The Lake

The+Lake

Anonymous

Each summer around the Fourth of July, my family would make the trek to the lake, where time seemed to amble on at its own pace, unperturbed, stopping to watch the sun set over the treeline. It was like entering a different world, cosmically divided from the humdrum life we lived. At home, time never seemed to stop, racing toward the end of the track just to have the finish line pulled out from beneath our feet. At the lake, time seemed to flow like molasses, thick and syrupy sweet, coating our mouths in a honeyed film that lingers with you hours after the moment. Time on the lake was peanut butter, sticking to the roof of your mouth. It was honey, leaving your hands tacky as you eagerly gulped down homemade lemonade. Most of all, it was water. Water. Water. Tons of it, drenching us to the bone and evaporating off bodies, tired from the unrelenting afternoon sun. It went up our noses and entered our bodies, dancing around our bones and lifting the burden of life off our shoulders, even if just for a few short hours. It was thin yet thick, gooey yet runny. Time seemed to pass all at once in a fever dream.
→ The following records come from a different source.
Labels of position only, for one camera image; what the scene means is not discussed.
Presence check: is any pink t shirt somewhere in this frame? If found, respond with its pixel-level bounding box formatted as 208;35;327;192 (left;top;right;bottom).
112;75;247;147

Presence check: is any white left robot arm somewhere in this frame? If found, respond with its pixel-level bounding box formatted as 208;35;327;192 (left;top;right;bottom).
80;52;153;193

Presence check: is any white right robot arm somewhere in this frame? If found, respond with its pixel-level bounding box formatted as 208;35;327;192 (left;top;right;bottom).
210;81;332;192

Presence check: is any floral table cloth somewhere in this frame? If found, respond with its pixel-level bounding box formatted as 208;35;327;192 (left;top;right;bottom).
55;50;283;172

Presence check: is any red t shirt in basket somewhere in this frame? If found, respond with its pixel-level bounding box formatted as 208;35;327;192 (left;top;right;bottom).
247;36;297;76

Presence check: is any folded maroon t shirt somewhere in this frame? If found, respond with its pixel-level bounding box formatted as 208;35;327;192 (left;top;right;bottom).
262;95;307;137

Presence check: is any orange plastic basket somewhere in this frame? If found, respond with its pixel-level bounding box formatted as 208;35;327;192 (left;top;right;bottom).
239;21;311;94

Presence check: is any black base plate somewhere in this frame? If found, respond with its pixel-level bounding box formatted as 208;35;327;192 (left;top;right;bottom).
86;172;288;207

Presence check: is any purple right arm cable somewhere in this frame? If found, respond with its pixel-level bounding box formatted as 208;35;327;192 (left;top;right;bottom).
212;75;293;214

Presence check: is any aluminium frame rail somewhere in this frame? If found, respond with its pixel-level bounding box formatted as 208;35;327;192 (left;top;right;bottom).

When you arrived at the lake, you would check your consciousness at the door, letting it run wild in your absence.
In the mornings, it would feel like we were swimming. It would be unbearably hot without fail, humid beyond belief. The walkway to the dock, the bridge between two worlds, would be lined with spider webs like the lace doilies my great grandmother would make. They would catch the wind and sometimes land a stray spider on the particularly unlucky. The dock would sway with the waves, tempting you to stay a little longer in dreamland, in the land of milk and honey. The water was a far cry from a tropical paradise, instead a murky green of mystery that would pool around your feet when you left its sodden grasp. Yet, time seemed to stop each morning. The water would be calmer than you would see it all day, impossibly flat, like you could sail off the edge of it into the cosmic abyss that seemed to surround us. There would be breakfast waiting for us at the dock. Eggs, bacon, sausage, cinnamon rolls, grits, toast, the whole 9 yards. Quiet chatter would fill the air, excitement for the day, reminiscing on the previous. It was loud, yet quiet. The world seemed to breathe with us, lungs emptying to the very last atom in preparation. Cutting through sounds, the first child would arrive, bright eyed and energy filled. Their restlessness would seep into the air and, all at once, our lungs would suck in air to the very brim and our day would begin.
Sleeping at the lake was almost a religious experience. Nowhere else did the exhaustion of the day seem to take over my body the same way. Weariness would begin to creep up as the boats would pull into the dock. By the time we got to the cabin, it would cradle our bodies. It would wash off our sunscreen and take off our swimsuits, replacing them with loose cotton pajamas, as my uncle would always say they’re the best for sunburns. Sleeping at the lake was uncomfortable. The beds were too hard and the pillows too soft. The air was stifling and thick and almost hard to breathe in. We would be slathered in aloe vera from head to toe with both the sheets and our clothes sticking to us. It was foreign and strange. The walls were too thin and I could hear my dad snoring and the crickets outside driving me insane. Usually I would be far too uncomfortable to sleep. But at the lake, everything became more mellow. The bed and pillows wouldn’t matter with the way fatigue would lull me to sleep, curving around my muscles before settling atop my chest like a cat. My dad’s snoring was no longer intrusive, but white noise to the cricket symphony outside. There were no cars, no people, no noise, nothing. The world would go quiet. This was my safe haven, my reprieve from the world of everything to the world of few things. My Eden, my Arcadia.
Leaving was easier than you would expect. Each family would go at their own pace, moseying out after a few too many “We should get going”s and “Wouldn’t want to keep you”s. As we would pull away, our life and responsibilities would begin to settle on our shoulders again, gradually. Like a wave, both unstoppable and inevitable, due dates and appointments would rush to the forefront of our minds like pop up ads on an old computer. But as unyielding as the tide seems, it too comes in and out. And, as certain as the tide, we return each year.